The CDC says on its website that in 2007, an estimated 7.8 percent of the U.S. population or about 20 million Americans lived with type 2 diabetes mellitus.
The authors of the study explained in Population Health Metrics that the projected increase in the risk of type 2 diabetes mellitus is due largely to the aging population, increasing numbers of members of higher risk minority groups in the population and longer life-span for people with the disease.
Type 2 diabetes mellitus is a disease that in many cases can be prevented by following a healthy lifestyle. Even those who have acquired the disease may follow a healthy diet to control their condition.
S. Haripriya and S. Premakumari from Pondicherry University and Avinashilingam University for Women in India conducted a small trial and proved that eating wheat bran help type 2 diabetes mellitus patients better control their condition.

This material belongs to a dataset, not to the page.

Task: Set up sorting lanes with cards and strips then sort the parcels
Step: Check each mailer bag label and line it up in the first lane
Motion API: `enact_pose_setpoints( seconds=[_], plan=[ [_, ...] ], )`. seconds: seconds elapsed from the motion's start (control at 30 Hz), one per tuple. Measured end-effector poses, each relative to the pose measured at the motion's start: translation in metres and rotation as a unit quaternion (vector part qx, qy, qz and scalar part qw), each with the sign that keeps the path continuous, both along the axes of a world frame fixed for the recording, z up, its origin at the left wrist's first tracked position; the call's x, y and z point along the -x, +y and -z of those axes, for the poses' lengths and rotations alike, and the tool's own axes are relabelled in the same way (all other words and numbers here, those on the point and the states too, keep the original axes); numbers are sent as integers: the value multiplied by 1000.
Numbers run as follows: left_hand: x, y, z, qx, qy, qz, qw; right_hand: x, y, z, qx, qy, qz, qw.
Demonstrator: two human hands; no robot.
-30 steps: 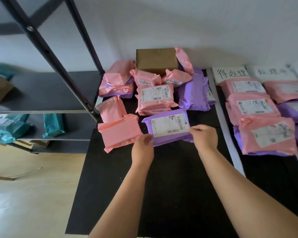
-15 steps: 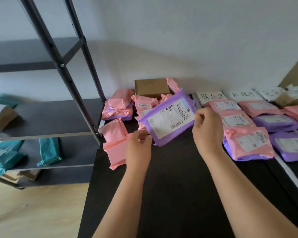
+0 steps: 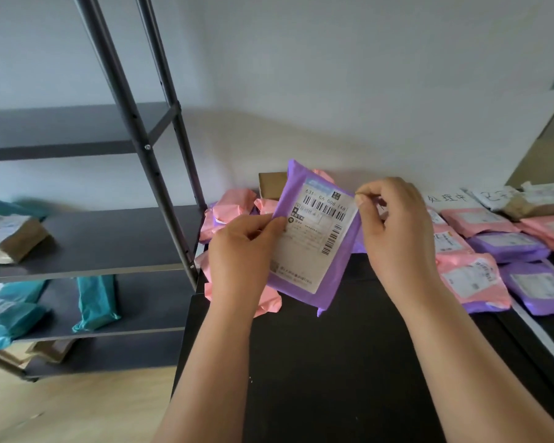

The trial involved 30 patients aged 45 to 50. Half were assigned 20 grams of wheat bran, which consisted of 42.8 percent dietary fiber, each day for a 6-month period. And another group of 15 diabetics were not given any bran supplements.
For the trial, blood samples were collected at baseline and at the end of the trial to analyse biochemical factors including serum fasting glucose levels, postprandial glucose levels, and glycosylated hemoglobin levels or HbA1C in all the type 2 diabetes mellitus patients.
In the group of diabetes mellitus patients receiving wheat bran supplements, compared to the levels at baseline, the fasting glucose levels at the end of the trial were reduced by an average of 22.8 mg/ml. Controls did not experience any significant change.
Those on the bran supplement also reduced serum postprandial glucose levels by 39.80 mg/ml and the glycosylated hemoglobin or HbA1C by nearly 2 percent while controls did not have any significant change.
HbA1C is considered the most reliable index of long term diabetes control. Blood sugar tends to fluctuate from day to day and even from hour to hour while HbA1C reflects a true average index of glucose control for a period of 2 to 3 months.
Both groups of diabetes mellitus patients at baseline had 8.39 to 8.45 percent, a level of HbA1C considered by the definition of American Diabetic Association under unsatisfactory control.
After the supplementation trial, diabetes mellitus patients reduced the index by 1.96 percent, pushing the index down to 6.41 percent, a level which is considered under good control.